When the line with "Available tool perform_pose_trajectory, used" appears below, start repeating lines exactly, and keep going through the line with "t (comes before"; add nothing outside that span.

* [Collected material]

+++

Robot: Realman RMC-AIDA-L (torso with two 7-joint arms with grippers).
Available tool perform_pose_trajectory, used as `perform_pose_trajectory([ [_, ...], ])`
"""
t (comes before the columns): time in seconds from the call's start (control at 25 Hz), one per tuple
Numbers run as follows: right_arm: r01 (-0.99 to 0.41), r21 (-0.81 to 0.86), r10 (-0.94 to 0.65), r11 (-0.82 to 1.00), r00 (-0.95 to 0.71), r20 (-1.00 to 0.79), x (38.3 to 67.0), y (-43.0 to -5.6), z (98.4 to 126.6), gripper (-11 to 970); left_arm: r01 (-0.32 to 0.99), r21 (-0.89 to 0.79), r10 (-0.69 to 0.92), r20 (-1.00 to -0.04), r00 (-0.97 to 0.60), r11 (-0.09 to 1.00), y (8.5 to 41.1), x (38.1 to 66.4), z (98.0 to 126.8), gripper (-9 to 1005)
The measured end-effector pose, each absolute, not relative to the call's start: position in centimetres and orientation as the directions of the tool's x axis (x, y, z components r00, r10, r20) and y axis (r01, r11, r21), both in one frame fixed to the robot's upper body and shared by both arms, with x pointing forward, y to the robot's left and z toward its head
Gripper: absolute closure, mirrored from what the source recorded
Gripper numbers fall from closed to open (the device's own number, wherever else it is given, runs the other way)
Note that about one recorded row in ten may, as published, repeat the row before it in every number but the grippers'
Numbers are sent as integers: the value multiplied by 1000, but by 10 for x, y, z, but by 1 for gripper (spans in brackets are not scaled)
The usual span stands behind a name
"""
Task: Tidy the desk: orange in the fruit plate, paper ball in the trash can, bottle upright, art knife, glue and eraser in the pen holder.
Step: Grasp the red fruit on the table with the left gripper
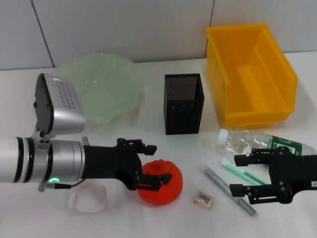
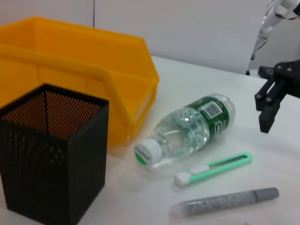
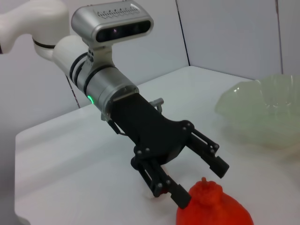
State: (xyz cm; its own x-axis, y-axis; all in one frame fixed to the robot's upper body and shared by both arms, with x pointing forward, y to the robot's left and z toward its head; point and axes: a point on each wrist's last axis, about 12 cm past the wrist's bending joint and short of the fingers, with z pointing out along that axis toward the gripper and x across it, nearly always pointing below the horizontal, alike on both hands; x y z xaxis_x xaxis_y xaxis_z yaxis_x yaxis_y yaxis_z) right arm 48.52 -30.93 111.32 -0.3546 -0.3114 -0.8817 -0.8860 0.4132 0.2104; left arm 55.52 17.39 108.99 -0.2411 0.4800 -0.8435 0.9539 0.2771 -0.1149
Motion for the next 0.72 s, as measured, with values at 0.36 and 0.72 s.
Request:
perform_pose_trajectory([
  [0.36,-888,197,-314,415,-343,-885,483,-311,1111,197,946,-125,502,-822,-267,299,164,554,1076,184],
  [0.72,-888,200,-310,414,-345,-886,484,-310,1110,197,921,-133,467,-829,-306,367,168,561,1075,272],
])
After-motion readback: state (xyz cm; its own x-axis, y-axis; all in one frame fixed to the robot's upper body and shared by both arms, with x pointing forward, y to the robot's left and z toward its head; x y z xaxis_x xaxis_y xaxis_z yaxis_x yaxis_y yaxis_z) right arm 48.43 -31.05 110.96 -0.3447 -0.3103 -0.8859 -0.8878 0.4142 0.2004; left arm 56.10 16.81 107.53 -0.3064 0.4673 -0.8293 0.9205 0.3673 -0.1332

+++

* [Task output]
Available tool perform_pose_trajectory, used as `perform_pose_trajectory([ [_, ...], ])`
"""
t (comes before the columns): time in seconds from the call's start (control at 25 Hz), one per tuple

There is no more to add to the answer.